100 years ago

THE buttonhole adopted by the fishermen at Scarborough in connection with the wedding of two of their colleagues was the radish.

The fishermen had a style of celebrating these events peculiar to their own fraternity, and each fisherman’s wedding seemed to originate something whimsical.

The vegetable adornment was quite new. Females at these wedding festivities had been known to don male garments, and men to wear silk “toppers” of the derelict order, bought from cabmen for a few coppers.


50 years ago

IT WAS beginning to look as though we were not missing much by not being able to watch the BBC’s shining new second channel.

The evidence of surveys so far suggested that many of those in the London area who could get the service if they wished were not watching it either.

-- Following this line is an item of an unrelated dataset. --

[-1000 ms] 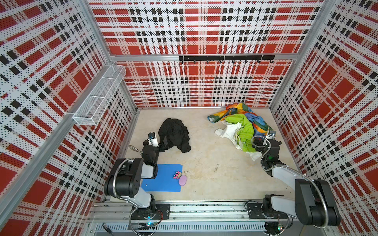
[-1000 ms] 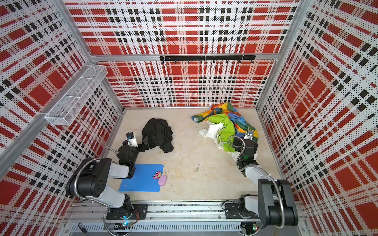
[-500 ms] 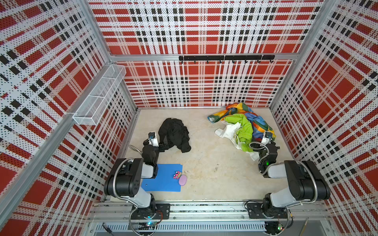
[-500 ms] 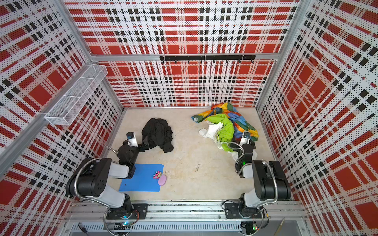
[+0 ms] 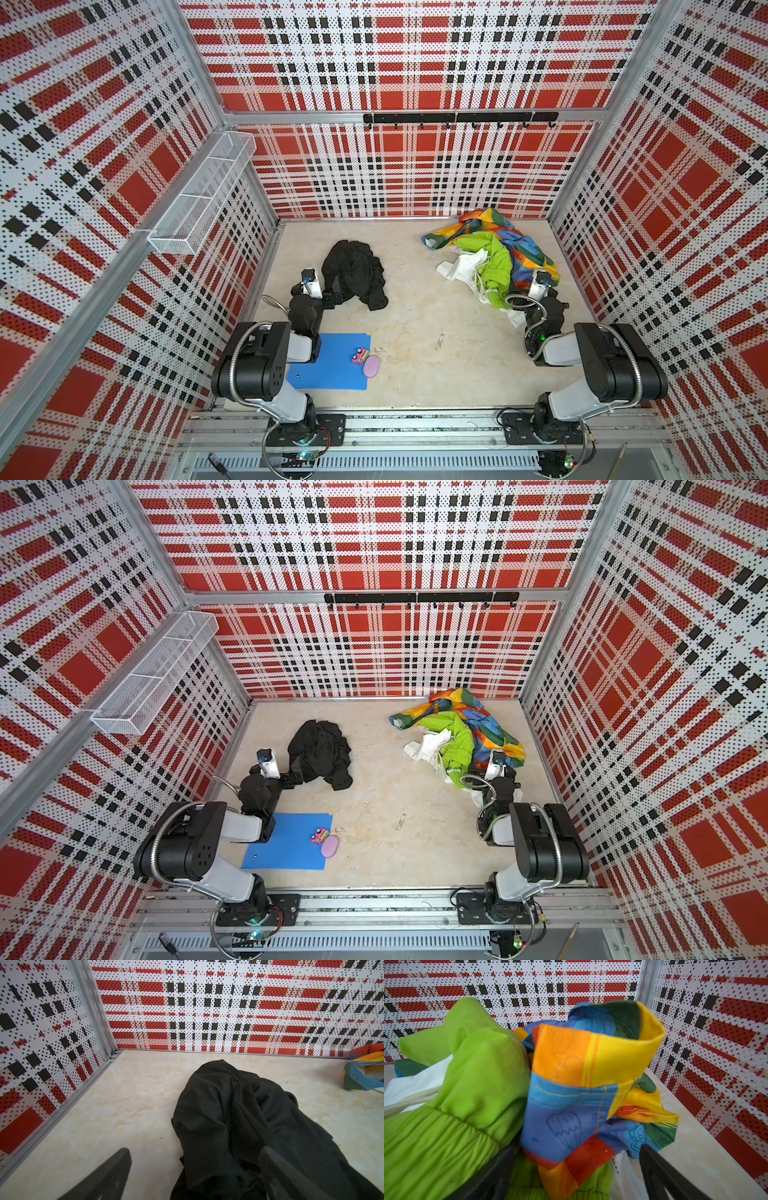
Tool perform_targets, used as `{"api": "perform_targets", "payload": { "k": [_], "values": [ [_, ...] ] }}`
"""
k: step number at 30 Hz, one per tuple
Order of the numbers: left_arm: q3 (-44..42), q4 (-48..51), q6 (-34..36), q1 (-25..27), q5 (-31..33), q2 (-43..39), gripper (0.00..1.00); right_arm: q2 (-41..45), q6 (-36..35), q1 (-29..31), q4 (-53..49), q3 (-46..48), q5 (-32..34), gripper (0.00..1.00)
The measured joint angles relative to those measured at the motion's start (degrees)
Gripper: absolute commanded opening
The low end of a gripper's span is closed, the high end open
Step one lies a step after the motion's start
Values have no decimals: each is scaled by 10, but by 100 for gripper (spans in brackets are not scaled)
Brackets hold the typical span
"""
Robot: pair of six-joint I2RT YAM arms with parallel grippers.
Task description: Pick out a specific cloth from the pile
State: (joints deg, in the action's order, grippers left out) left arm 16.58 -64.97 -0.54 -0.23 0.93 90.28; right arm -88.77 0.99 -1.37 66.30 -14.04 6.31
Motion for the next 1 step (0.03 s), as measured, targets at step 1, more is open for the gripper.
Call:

The size of the audience was only one way of judging the success or failure of the new programmes.

No one had expected the whole of South-East England to be glued to its screens for such academic occasions as “Tuesday Term,” the one-night-a-week educational service. But it was clear from the responses to the survey that most viewers found little in the new channel to distract them from their well-established diet of BBC1 and ITV.


25 years ago

YORK and District amateur rugby league were set to create a piece of history by accepting Full Sutton maximum security prison into the Sunday League the following season.

Though several prisons had played rugby league on a friendly basis in the past, Full Sutton’s commitment to a full season of league action was believed to be the first such move.

They would meet every York Sunday club the next season with all players vetted by the Home Office. But it would be home games only for the Full Sutton players

. “When clubs start arriving inside the top security walls they are bound to come out impressed and possibly envious of the league set-up. We have a very good playing surface plus after match social facilities though not of course for the home side. Every Wednesday we watch and study rugby videos followed by a practical skills session backed up by another training session on Saturday mornings,” said prison officer and coach Derek Jones.

A squad of around 20 inmates trained regularly for the rugby team, which played on the prison’s sports field - protected by an anti-helicopter net. At the start of the season, few fellow prisoners stopped to watch practice games but the team was now beginning to draw a crowd.